OOS data received (+ legacy FC1)
Corrupted data received (+ legacy FC2)

ECAL specific instructions for corrupted data

Try to stop/start the run (Red recycle DAQ only)

If this doesn't help: Stop the run. Red & green recycle both the DAQ and the subsystem {{PROBLEM-SUBSYSTEM}}. Start new Run. (Try up to 2 times)

Problem fixed: Make an e-log entry. Call the DOC of {{PROBLEM-SUBSYSTEM}} (subsystem that sent corrupted data) to inform about the problem

Problem not fixed: Call the DOC of {{PROBLEM-SUBSYSTEM}} (subsystem that sent corrupted data)

ECAL specific instructions fo out of sequence data recieved

Try to stop/start the run",

If this doesn't help: Stop the run. Red & green recycle both the DAQ and the subsystem {{PROBLEM-SUBSYSTEM}}. Start new Run. (Try up to 2 times)",

Problem fixed: Make an e-log entry. Call the DOC of {{PROBLEM-SUBSYSTEM}} (subsystem that sent out-of-sync data) to inform about the problem",

Problem not fixed: Call the DOC of {{PROBLEM-SUBSYSTEM}} (subsystem that sent out-of-sync data data)

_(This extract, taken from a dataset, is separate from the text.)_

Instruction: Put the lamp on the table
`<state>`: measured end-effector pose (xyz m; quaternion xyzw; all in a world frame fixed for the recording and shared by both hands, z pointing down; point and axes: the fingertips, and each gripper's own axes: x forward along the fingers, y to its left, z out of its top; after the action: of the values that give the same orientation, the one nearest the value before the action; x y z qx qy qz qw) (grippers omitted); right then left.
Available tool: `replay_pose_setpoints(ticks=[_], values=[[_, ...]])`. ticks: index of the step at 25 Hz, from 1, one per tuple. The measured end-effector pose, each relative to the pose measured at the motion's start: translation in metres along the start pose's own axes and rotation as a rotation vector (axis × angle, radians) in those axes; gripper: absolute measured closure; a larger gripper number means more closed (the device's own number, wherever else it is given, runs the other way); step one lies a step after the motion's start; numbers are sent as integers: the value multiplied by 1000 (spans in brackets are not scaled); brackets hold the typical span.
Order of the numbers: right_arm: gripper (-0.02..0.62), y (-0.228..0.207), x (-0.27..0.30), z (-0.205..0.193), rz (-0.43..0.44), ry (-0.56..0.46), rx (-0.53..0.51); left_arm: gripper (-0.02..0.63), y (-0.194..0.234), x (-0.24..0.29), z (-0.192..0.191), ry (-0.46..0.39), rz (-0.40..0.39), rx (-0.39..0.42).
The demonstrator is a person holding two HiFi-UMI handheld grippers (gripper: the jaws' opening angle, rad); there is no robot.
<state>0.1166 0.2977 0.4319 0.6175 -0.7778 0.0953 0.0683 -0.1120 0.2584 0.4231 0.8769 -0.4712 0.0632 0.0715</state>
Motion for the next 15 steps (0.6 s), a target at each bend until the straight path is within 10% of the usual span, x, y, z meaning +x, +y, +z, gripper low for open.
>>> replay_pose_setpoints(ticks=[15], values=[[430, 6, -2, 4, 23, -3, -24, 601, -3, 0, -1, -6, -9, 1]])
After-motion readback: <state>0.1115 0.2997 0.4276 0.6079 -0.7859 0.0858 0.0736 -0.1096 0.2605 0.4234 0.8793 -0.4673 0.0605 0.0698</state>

gladky commented 6 years ago

Is this instruction up to date?
shall we update the instructions for both corrupted-data and out-of-sequence to:

Try to stop/start the run (Red recycle DAQ only)

If this doesn't help: Stop the run. Red & green recycle both the DAQ and the subsystem {{PROBLEM-SUBSYSTEM}}. Start new Run.

Problem fixed: Make an e-log entry. If this happen during physics data taking call the DOC of {{PROBLEM-SUBSYSTEM}} (subsystem that sent corrupted data/out of sequence data) to inform about the problem

Problem not fixed: Call the DOC of {{PROBLEM-SUBSYSTEM}} (subsystem that sebt corrupted data/out of sequence data)

note that

(Try up to 2 times) was removed
If this happen during physics... was added
I did not add the number of ECAL doc, assuming they have it anyway, avoiding adding it here in case of possible future changes and the need to update it in expert

andreh12 commented 6 years ago

just to add my two cents on the phone numbers: in the future we could add an (external) configuration file with the map of subsystem to DOC phone numbers to show the phone numbers directly in the message (if people agree, we can open an issue for that but with low priority).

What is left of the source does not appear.